▸ **PROBLEM TO SOLVE**:
Each line of the data below should be restated exactly, with images left out.
====== RAW DATA ======
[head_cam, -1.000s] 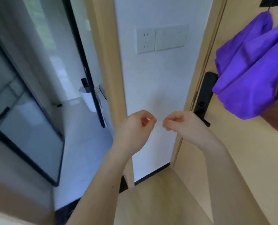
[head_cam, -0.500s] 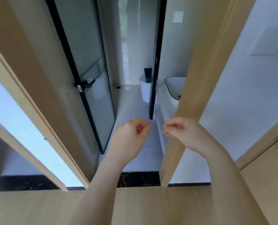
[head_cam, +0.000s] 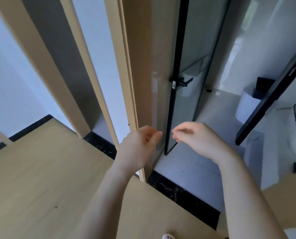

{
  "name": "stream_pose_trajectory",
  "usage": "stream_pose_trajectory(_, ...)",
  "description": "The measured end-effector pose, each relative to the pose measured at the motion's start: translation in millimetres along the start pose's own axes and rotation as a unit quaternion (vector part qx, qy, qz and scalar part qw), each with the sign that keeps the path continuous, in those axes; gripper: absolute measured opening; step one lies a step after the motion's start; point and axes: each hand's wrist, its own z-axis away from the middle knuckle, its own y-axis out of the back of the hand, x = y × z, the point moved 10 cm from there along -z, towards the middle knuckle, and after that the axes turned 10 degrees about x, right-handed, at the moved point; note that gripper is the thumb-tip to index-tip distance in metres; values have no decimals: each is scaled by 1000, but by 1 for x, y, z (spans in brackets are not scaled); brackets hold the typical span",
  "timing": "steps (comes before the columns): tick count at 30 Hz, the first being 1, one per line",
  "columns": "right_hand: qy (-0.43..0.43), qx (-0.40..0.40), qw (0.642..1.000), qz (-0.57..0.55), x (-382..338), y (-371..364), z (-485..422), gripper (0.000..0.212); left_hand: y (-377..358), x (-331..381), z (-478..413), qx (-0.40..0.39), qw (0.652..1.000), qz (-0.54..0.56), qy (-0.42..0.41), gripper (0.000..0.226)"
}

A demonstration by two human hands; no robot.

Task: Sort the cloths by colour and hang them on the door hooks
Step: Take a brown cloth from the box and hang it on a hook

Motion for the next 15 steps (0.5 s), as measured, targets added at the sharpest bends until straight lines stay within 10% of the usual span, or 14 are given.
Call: stream_pose_trajectory(15, 157, -241, 958, 0, -116, -187, -97, 13, 117, -122, -14, 167, 959, -90, 210, 19)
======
▸ **EXPECTED OUTPUT**:
[head_cam, -1.000s] 
[head_cam, -0.500s] 
[head_cam, +0.000s] 

{
  "name": "stream_pose_trajectory",
  "usage": "stream_pose_trajectory(_, ...)",
  "description": "The measured end-effector pose, each relative to the pose measured at the motion's start: translation in millimetres along the start pose's own axes and rotation as a unit quaternion (vector part qx, qy, qz and scalar part qw), each with the sign that keeps the path continuous, in those axes; gripper: absolute measured opening; step one lies a step after the motion's start; point and axes: each hand's wrist, its own z-axis away from the middle knuckle, its own y-axis out of the back of the hand, x = y × z, the point moved 10 cm from there along -z, towards the middle knuckle, and after that the axes turned 10 degrees about x, right-handed, at the moved point; note that gripper is the thumb-tip to index-tip distance in metres; values have no decimals: each is scaled by 1000, but by 1 for x, y, z (spans in brackets are not scaled); brackets hold the typical span",
  "timing": "steps (comes before the columns): tick count at 30 Hz, the first being 1, one per line",
  "columns": "right_hand: qy (-0.43..0.43), qx (-0.40..0.40), qw (0.642..1.000), qz (-0.57..0.55), x (-382..338), y (-371..364), z (-485..422), gripper (0.000..0.212); left_hand: y (-377..358), x (-331..381), z (-478..413), qx (-0.40..0.39), qw (0.652..1.000), qz (-0.54..0.56), qy (-0.42..0.41), gripper (0.000..0.226)"
}

A demonstration by two human hands; no robot.

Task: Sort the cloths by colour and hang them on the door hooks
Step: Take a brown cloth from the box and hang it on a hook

Motion for the next 15 steps (0.5 s), as measured, targets added at the sharpest bends until straight lines stay within 10% of the usual span, or 14 are given.
Call: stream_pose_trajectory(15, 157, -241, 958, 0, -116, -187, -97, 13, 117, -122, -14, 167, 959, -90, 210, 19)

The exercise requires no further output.